------ Information provided ------

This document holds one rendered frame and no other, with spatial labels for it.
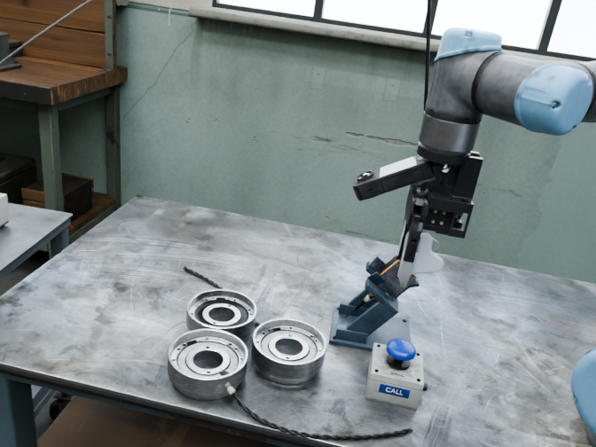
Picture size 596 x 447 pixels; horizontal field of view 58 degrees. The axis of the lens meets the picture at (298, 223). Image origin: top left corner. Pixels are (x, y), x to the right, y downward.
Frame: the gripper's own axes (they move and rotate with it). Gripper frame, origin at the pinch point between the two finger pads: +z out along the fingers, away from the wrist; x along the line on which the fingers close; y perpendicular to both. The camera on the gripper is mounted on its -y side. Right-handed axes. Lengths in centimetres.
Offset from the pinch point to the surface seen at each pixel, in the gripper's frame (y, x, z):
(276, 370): -15.3, -16.6, 9.3
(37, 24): -146, 145, -8
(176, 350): -29.1, -17.0, 8.9
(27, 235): -82, 31, 24
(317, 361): -10.0, -14.3, 8.3
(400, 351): 0.5, -13.9, 4.5
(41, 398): -80, 28, 70
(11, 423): -52, -20, 25
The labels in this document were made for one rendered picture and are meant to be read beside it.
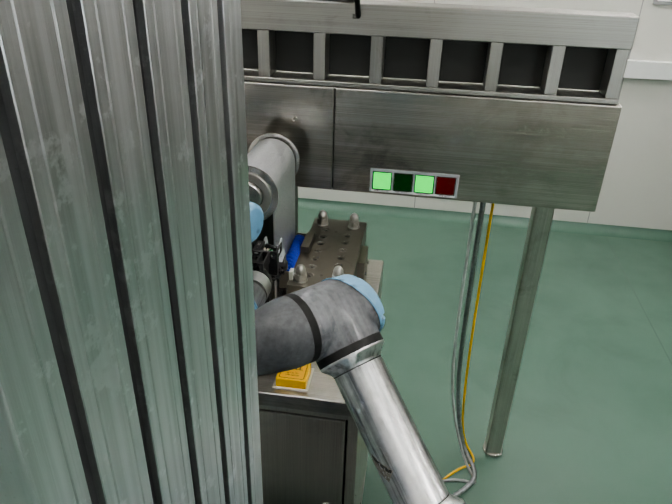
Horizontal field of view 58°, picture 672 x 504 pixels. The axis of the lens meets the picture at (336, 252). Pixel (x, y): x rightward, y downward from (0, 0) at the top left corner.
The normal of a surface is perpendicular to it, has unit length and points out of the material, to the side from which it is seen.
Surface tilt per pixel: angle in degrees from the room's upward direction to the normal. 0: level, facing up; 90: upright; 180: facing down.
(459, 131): 90
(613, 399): 0
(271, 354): 82
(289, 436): 90
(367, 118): 90
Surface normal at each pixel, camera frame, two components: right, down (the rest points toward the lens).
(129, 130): 0.98, 0.13
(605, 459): 0.03, -0.88
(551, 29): -0.15, 0.47
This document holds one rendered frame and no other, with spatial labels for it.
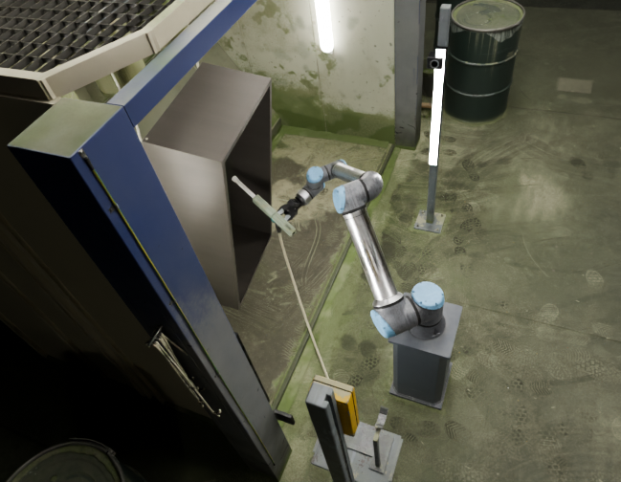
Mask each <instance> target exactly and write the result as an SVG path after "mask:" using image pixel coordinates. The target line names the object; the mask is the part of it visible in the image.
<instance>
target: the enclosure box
mask: <svg viewBox="0 0 621 482"><path fill-rule="evenodd" d="M145 138H148V140H146V139H145ZM142 144H143V147H144V151H145V153H146V155H147V157H148V159H149V160H150V162H151V164H152V166H153V168H154V170H155V172H156V174H157V176H158V178H159V180H160V182H161V184H162V186H163V188H164V190H165V192H166V195H167V198H168V200H169V202H170V203H171V205H172V207H173V209H174V211H175V213H176V215H177V217H178V219H179V221H180V223H181V225H182V227H183V229H184V231H185V233H186V235H187V237H188V239H189V242H190V244H191V245H192V247H193V250H194V252H195V254H196V256H197V258H198V260H199V262H200V264H201V266H202V268H203V270H204V272H205V274H206V276H207V278H208V280H209V282H210V284H211V286H212V288H213V290H214V292H215V294H216V296H217V298H218V300H219V303H220V305H224V306H227V307H230V308H234V309H236V310H239V308H240V306H241V304H242V301H243V299H244V297H245V295H246V293H247V291H248V289H249V286H250V284H251V282H252V280H253V277H254V275H255V271H256V269H257V267H258V265H259V262H260V260H261V258H262V255H263V254H264V252H265V250H266V247H267V245H268V243H269V241H270V238H271V236H272V221H271V218H270V217H268V216H267V215H266V214H265V213H264V212H263V211H262V210H261V209H260V208H259V207H258V206H257V205H255V204H254V203H253V198H252V197H251V196H250V195H249V194H248V193H247V192H246V191H245V190H244V189H242V188H241V187H240V186H239V185H238V184H237V183H235V182H234V181H233V180H232V177H233V176H236V177H237V178H238V180H239V181H240V182H241V183H242V184H243V185H245V186H246V187H247V188H248V189H249V190H250V191H251V192H252V193H253V194H254V195H257V194H258V195H259V196H260V197H261V198H262V199H263V200H265V201H266V202H267V203H268V204H269V205H270V206H272V79H271V78H270V77H264V76H259V75H255V74H251V73H246V72H242V71H238V70H234V69H230V68H226V67H221V66H217V65H213V64H209V63H205V62H202V63H201V64H200V66H199V67H198V68H197V70H196V71H195V72H194V74H193V75H192V76H191V78H190V79H189V80H188V82H187V83H186V84H185V86H184V87H183V88H182V90H181V91H180V92H179V94H178V95H177V96H176V97H175V99H174V100H173V101H172V103H171V104H170V105H169V106H168V108H167V109H166V111H165V112H164V113H163V115H162V116H161V117H160V118H159V119H158V120H157V122H156V123H155V124H154V126H153V127H152V128H151V129H150V131H149V132H148V133H147V135H146V136H145V137H144V139H143V140H142Z"/></svg>
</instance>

------

▸ **Your objective**
What you return must be an exact retyping of the lines above starting at the line with "(27, 235): -82, 31, 24" and ending at the line with "The labels in", and nothing besides.

▸ **Solution to this task**
(27, 235): -82, 31, 24
(317, 361): -10.0, -14.3, 8.3
(400, 351): 0.5, -13.9, 4.5
(41, 398): -80, 28, 70
(11, 423): -52, -20, 25
The labels in this document were made for one rendered picture and are meant to be read beside it.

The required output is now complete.